__YOUR TASK__:
Restate word for word the line containing "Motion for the" and every following line in the material below, up to and including the last one.

__RAW DATA__:
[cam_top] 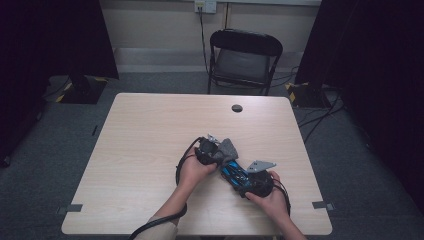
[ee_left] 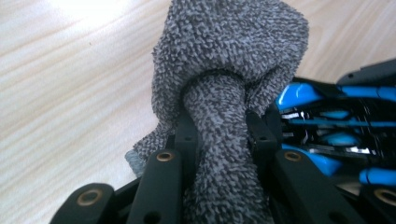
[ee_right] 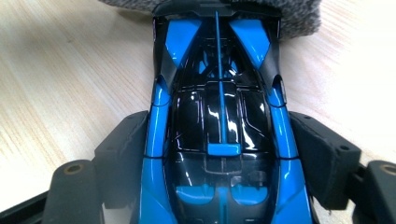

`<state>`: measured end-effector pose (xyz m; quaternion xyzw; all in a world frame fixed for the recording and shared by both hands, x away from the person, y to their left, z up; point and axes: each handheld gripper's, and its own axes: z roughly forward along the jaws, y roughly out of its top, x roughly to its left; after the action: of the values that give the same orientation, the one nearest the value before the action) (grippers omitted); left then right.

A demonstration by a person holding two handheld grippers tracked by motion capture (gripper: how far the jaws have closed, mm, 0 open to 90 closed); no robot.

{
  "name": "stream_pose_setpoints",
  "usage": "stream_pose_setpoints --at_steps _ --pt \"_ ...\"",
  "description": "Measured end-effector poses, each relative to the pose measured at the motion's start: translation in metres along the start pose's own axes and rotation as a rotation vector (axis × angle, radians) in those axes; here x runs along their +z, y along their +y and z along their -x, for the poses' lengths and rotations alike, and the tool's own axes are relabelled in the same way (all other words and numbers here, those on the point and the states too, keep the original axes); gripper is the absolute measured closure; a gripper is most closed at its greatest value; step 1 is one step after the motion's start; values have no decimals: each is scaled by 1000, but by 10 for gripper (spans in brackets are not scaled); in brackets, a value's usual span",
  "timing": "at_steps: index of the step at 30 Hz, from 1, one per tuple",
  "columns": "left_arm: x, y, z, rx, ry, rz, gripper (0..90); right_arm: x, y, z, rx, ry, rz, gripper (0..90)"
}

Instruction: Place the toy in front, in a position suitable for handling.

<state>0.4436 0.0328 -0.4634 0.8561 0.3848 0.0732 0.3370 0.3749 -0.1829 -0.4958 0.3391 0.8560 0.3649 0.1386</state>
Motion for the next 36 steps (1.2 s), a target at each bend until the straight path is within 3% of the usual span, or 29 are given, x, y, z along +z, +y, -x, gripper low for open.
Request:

__EXERCISE SOLUTION__:
Motion for the next 36 steps (1.2 s), a target at each bend until the straight path is within 3% of the usual span, or 29 are given, x, y, z along +z, +y, -x, gripper low for open.
Request:

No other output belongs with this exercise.